There are so many questions that can and should be answered by the league. It’s hard to understand why the negotiations need to be such a secret. Of course, not everything can be said publicly right now. But if the league were to come out and say, hey, we’re still talking to the government and lockdowns have caused some problems, and it’s taking a little longer than we expected, most people would be satisfied knowing something.
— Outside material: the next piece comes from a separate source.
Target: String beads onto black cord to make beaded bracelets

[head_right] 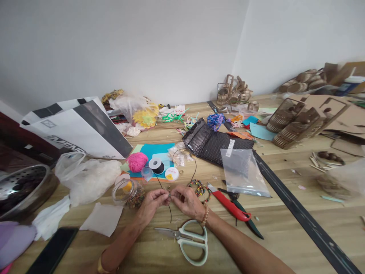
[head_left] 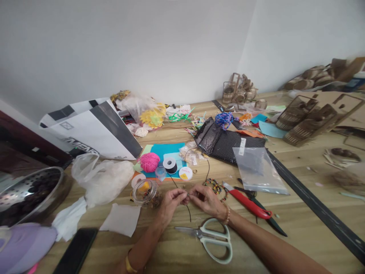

Related: OHL Season Remains Uncertain Despite QMJHL, WHL Games
Alternatively, you have the situation you are in right now. People lobbying for the government to let them back on the ice with movements like #PlayersNotPlaying being done by @OHLInsiders on Twitter and players coming out and practically begging to get back on the ice. It’s a black eye for the league and makes them look like the bad guy.
Just Come Out and Say It
With tensions ever-increasing from players and fans, the time is now for the OHL to just come forward and tell us something. Good news or bad news, everyone needs to know if they are still hoping to have a season. With the QMJHL and the WHL already on the ice, and other Canadian leagues having previously hosted seasons (Canadian Premier League and the Canadian Elite Basketball League), there is little reason the OHL should be so far behind.
It is becoming ridiculous that the league continues to point to them being in conversation with the government. Fans can deal with what is happening right now (while it will make some angry and could lose them customers in the long run), the players can’t keep playing this game. Their future is on the line, and it’s high time the OHL stops messing around like these kids don’t matter.